REQUIREMENT:
Look through the data below for the string "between", and copy every line where it turns up.

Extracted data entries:
====================

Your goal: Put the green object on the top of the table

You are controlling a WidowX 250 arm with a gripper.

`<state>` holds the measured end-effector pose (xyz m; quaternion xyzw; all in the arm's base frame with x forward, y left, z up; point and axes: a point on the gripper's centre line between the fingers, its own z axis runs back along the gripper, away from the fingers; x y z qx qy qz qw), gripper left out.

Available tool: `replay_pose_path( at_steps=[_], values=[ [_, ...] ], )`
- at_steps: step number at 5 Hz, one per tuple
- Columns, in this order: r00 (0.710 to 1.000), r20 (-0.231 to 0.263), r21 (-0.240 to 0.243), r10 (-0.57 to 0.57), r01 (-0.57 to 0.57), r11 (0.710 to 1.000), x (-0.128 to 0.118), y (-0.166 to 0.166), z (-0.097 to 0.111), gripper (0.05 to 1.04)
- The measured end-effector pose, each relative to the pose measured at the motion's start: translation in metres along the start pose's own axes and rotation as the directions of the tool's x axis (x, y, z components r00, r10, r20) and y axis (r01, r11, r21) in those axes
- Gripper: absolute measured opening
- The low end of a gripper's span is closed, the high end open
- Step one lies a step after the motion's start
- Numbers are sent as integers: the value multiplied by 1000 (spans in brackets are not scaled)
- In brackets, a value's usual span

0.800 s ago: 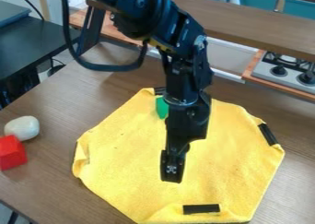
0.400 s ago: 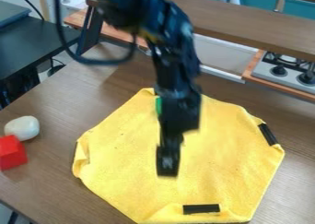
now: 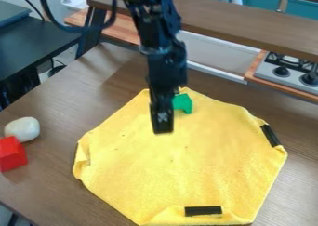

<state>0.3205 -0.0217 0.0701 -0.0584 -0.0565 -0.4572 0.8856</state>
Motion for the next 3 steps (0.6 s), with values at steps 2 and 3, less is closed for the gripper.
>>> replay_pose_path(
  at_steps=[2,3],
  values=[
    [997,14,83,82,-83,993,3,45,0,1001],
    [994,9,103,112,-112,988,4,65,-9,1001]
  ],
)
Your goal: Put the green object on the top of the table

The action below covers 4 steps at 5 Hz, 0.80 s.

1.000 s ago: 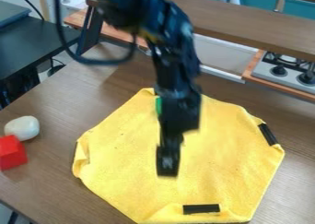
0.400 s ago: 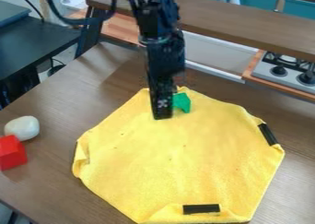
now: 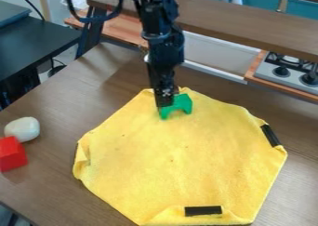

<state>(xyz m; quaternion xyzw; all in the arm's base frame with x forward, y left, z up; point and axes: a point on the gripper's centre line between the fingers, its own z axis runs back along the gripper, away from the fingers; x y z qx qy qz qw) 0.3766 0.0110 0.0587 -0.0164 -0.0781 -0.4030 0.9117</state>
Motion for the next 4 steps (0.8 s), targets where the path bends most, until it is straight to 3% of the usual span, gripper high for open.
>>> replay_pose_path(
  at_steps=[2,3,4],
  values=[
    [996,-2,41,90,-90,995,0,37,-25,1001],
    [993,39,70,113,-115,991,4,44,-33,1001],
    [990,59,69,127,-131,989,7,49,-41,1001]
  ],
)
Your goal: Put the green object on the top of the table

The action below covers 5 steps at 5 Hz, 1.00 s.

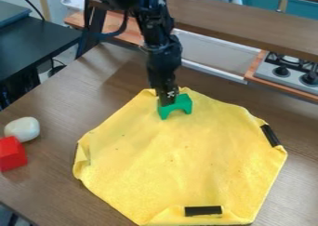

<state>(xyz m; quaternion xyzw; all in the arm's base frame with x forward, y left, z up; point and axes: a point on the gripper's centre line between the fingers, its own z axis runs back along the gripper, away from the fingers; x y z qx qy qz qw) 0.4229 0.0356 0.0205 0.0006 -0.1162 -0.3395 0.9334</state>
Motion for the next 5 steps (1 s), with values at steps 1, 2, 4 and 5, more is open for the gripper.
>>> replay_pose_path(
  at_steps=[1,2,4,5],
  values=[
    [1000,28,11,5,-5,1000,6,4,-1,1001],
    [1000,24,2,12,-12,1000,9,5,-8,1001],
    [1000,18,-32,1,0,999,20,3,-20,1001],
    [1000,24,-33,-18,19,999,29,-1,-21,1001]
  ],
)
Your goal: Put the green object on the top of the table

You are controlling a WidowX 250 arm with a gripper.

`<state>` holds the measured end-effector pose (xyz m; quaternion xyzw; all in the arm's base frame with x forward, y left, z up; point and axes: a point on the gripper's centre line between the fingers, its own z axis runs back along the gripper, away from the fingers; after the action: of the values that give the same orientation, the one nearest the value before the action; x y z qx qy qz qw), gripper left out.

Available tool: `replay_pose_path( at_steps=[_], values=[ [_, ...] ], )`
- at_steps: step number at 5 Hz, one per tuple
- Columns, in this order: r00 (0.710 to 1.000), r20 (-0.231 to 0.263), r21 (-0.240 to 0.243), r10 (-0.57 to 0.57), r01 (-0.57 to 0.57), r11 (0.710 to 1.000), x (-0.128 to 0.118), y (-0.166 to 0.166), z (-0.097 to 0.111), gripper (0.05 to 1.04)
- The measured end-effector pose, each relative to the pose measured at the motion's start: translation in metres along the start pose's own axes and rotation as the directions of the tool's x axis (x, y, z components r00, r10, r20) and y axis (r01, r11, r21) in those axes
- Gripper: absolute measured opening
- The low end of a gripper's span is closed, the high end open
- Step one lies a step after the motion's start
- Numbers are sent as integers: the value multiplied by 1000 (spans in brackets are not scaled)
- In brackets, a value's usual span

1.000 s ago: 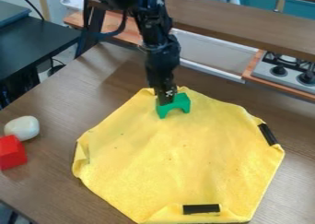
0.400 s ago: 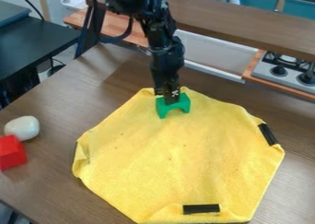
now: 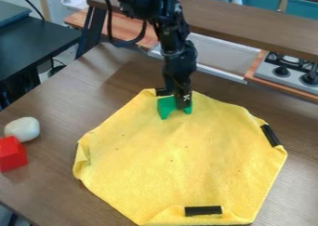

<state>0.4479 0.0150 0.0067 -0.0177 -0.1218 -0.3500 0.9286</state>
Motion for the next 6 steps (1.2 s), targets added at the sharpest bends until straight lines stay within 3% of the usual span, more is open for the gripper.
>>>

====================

RESULT OF THE TASK:
`<state>` holds the measured end-effector pose (xyz m; quaternion xyzw; all in the arm's base frame with x forward, y left, z up; point and axes: a point on the gripper's centre line between the fingers, its own z axis runs back along the gripper, away from the fingers; x y z qx qy qz qw), gripper left out.
<state>(xyz m; quaternion xyzw; all in the arm's base frame with x forward, y left, z up; point and axes: a point on the gripper's centre line between the fingers, its own z axis runs back along the gripper, away from the fingers; x y z qx qy qz qw) 0.3766 0.0110 0.0587 -0.0164 -0.0781 -0.4030 0.9117</state>
<state>(xyz m; quaternion xyzw; all in the arm's base frame with x forward, y left, z up; point and axes: a point on the gripper's centre line between the fingers, its own z axis runs back along the gripper, away from the fingers; x y z qx qy qz qw) 0.4229 0.0356 0.0205 0.0006 -0.1162 -0.3395 0.9334</state>
`<state>` holds the measured end-effector pose (xyz m; quaternion xyzw; all in the arm's base frame with x forward, y left, z up; point and axes: a point on the gripper's centre line between the fingers, its own z axis runs back along the gripper, away from the fingers; after the action: of the values that give the same orientation, the one nearest the value before the action; x y z qx qy qz qw), gripper left out.

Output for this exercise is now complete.